Secret Files Tell Romanov's Final Terror

IT WAS a lady-in-waiting to the Russian royal family, Grand Duchess Anastasia Nicholaevna, who caused most trouble for the Bolshevik killers when they came calling on 18 July 1918.

And 75 years later, documents which have been locked inside the most secret archives of the British state are chilling in their account of the murders: "She kept running about and hid herself behind a pillow, on her body were 32 wounds. The Grand Duchess Anastasia Nicholaevna fell down in a faint. When they began to examine her she began to scream wildly and they dispatched her with bayonets and butt ends of their rifles."

 

The assassination of Tsar Nicholas II and his family horrified the then British King, George V, and the fate of his close Russian relatives has been the subject of mystery and speculation ever since.

 

The newly declassified files, compiled at great personal risk by British diplomats and secret agents, were handed over yesterday by the Foreign Secretary, Robin Cook, to his Russian counterpart, Igor Ivanov, at a ceremony at the Foreign Office.
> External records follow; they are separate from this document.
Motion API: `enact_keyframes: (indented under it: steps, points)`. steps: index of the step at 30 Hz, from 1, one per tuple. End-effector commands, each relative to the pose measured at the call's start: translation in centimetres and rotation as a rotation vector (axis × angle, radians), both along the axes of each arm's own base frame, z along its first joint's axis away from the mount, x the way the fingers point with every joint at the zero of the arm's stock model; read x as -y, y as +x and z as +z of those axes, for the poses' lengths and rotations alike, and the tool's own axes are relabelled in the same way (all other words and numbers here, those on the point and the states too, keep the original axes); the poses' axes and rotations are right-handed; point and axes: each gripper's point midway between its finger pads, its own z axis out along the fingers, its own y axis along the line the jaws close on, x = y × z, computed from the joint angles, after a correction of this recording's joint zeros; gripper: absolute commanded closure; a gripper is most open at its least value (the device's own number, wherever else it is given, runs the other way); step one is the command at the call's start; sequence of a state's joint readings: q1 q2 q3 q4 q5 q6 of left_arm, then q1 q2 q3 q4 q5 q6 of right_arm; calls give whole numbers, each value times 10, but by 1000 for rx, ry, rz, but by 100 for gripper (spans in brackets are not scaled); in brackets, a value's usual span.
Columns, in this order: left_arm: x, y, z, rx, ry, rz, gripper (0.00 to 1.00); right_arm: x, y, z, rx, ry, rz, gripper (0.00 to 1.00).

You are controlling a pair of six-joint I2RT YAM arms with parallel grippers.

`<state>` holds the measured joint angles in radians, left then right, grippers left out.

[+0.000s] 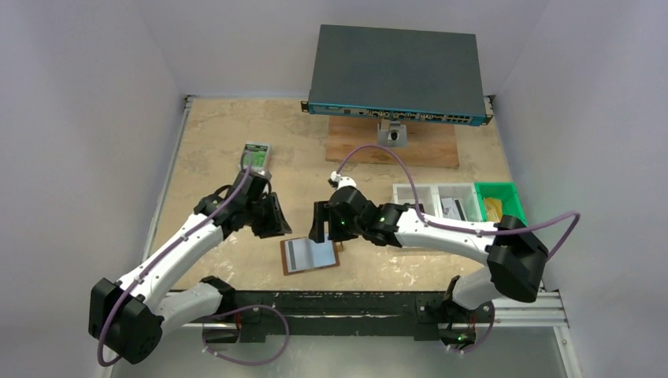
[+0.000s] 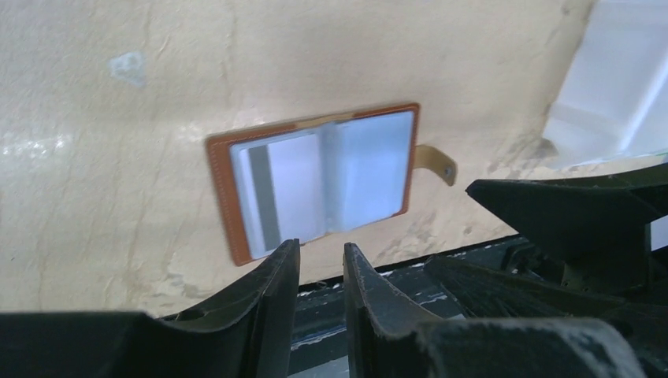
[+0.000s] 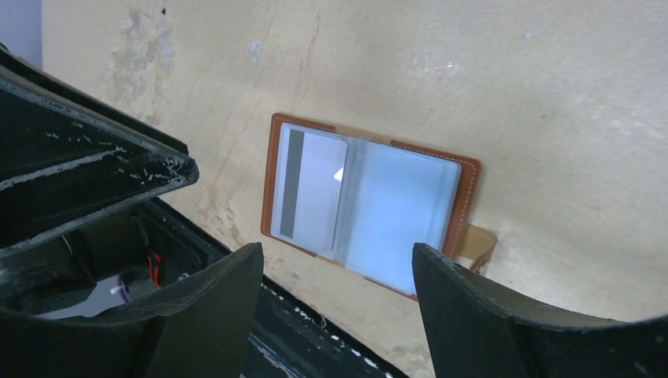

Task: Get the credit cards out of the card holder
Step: Remove the credit card from the card holder.

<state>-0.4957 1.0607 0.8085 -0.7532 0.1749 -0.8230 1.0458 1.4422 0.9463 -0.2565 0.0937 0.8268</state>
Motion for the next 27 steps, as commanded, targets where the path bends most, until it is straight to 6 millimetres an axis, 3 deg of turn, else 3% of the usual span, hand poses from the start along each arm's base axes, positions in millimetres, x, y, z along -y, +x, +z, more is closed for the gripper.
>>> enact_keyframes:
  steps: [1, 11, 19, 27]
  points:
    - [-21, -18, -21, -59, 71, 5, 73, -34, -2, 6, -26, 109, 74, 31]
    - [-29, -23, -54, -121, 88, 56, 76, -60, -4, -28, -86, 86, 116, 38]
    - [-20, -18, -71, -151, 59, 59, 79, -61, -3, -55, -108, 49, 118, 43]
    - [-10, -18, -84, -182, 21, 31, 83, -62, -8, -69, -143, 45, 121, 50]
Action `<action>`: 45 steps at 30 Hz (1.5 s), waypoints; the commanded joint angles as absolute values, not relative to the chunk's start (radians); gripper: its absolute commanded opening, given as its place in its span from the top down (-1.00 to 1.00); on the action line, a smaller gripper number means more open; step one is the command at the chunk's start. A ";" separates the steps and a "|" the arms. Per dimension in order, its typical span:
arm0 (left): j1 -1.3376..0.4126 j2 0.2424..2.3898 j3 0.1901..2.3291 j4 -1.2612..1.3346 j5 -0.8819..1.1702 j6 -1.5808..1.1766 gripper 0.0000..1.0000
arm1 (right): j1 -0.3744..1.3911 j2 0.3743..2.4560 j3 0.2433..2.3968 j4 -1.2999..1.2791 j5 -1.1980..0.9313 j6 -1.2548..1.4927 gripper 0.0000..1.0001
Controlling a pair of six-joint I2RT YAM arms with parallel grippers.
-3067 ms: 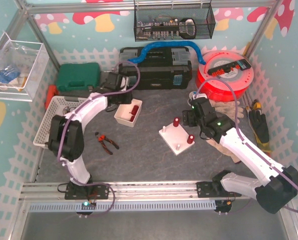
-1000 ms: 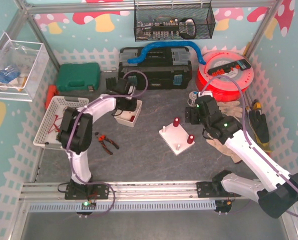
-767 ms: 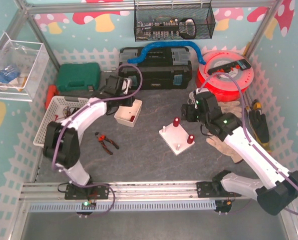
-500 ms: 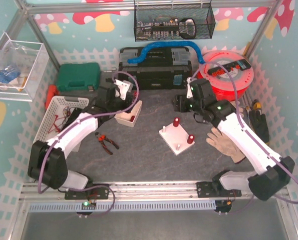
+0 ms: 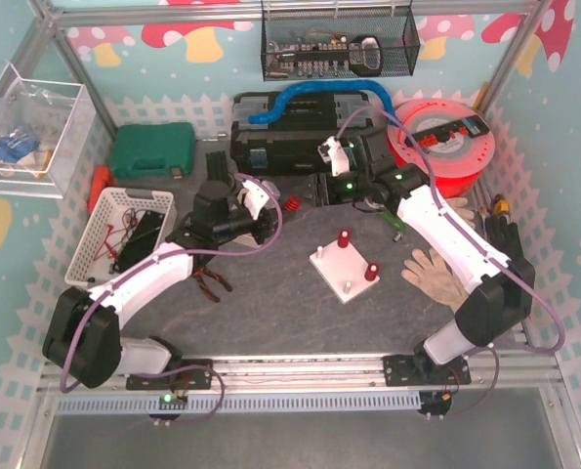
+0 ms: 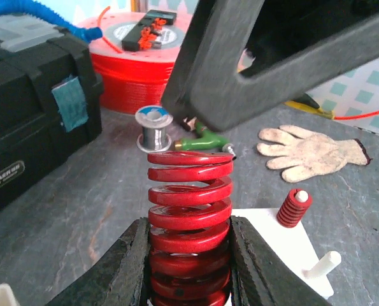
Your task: Install the large spring
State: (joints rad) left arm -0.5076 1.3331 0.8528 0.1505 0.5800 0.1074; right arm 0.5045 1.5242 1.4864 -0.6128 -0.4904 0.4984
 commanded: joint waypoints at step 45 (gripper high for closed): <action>-0.513 1.283 0.783 0.157 0.167 0.012 -0.98 | 0.551 1.289 1.071 -0.473 -0.003 0.436 1.00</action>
State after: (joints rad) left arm -0.5297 1.3228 0.7834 0.2016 0.3256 0.0917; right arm 0.5316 1.2980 1.1248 -0.5205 -0.1432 0.4625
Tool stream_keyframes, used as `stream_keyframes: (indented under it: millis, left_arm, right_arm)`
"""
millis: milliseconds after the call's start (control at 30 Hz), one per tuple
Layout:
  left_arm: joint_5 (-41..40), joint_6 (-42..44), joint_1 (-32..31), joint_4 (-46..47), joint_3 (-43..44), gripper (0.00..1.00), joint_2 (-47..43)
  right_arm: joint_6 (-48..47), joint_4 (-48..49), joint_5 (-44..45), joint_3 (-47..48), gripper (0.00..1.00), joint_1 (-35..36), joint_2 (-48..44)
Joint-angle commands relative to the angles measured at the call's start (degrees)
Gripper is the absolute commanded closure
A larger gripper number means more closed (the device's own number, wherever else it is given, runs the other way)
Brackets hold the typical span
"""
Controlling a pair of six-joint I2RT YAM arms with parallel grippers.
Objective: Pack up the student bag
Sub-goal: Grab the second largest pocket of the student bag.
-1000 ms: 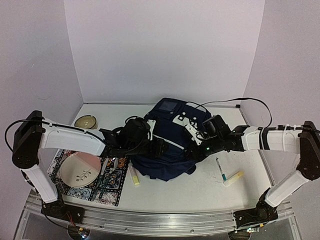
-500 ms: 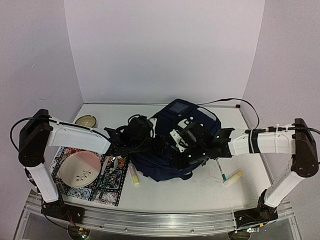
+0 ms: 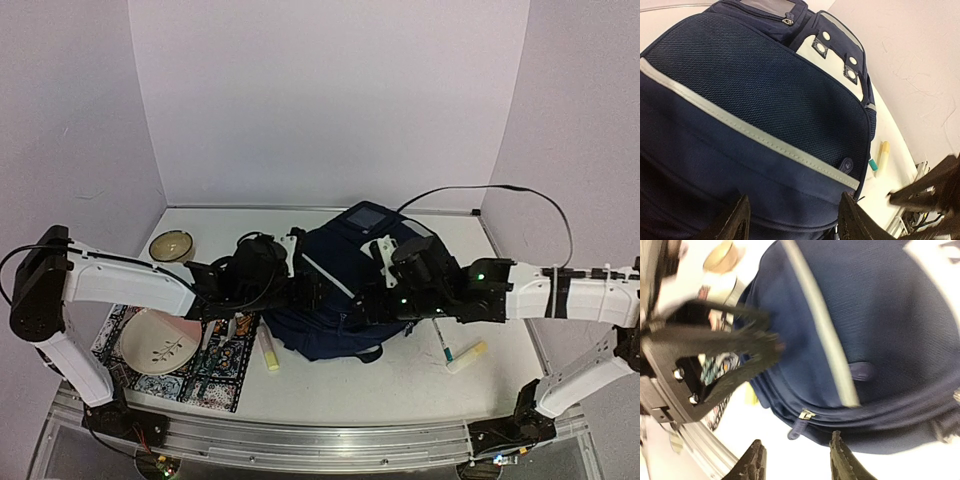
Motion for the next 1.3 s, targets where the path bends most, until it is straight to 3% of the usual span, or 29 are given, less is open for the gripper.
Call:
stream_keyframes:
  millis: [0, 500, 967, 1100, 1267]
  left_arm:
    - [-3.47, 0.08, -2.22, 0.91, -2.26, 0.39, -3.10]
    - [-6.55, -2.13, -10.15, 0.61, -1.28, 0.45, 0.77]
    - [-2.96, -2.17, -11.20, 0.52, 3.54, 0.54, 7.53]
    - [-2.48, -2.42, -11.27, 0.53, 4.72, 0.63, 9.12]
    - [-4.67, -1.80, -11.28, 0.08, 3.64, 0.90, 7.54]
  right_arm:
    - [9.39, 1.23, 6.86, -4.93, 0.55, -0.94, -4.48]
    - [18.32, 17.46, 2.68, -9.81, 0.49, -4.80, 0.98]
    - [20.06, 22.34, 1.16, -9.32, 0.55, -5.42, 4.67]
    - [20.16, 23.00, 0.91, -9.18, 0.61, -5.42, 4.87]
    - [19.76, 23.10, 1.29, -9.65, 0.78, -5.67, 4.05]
They contained hundreds of documents from the British archives on the death of the last Tsar and his family at the hands of the Bolsheviks. The exchange of documents came as Mr Cook and Mr Ivanov signed a memorandum of co-operation between the archives of the two foreign ministries. In return Mr Ivanov handed over original documents captured by Soviet forces from the Germans at the end of the Second World War. They relate largely to the fate of British prisoners of war held by the Germans.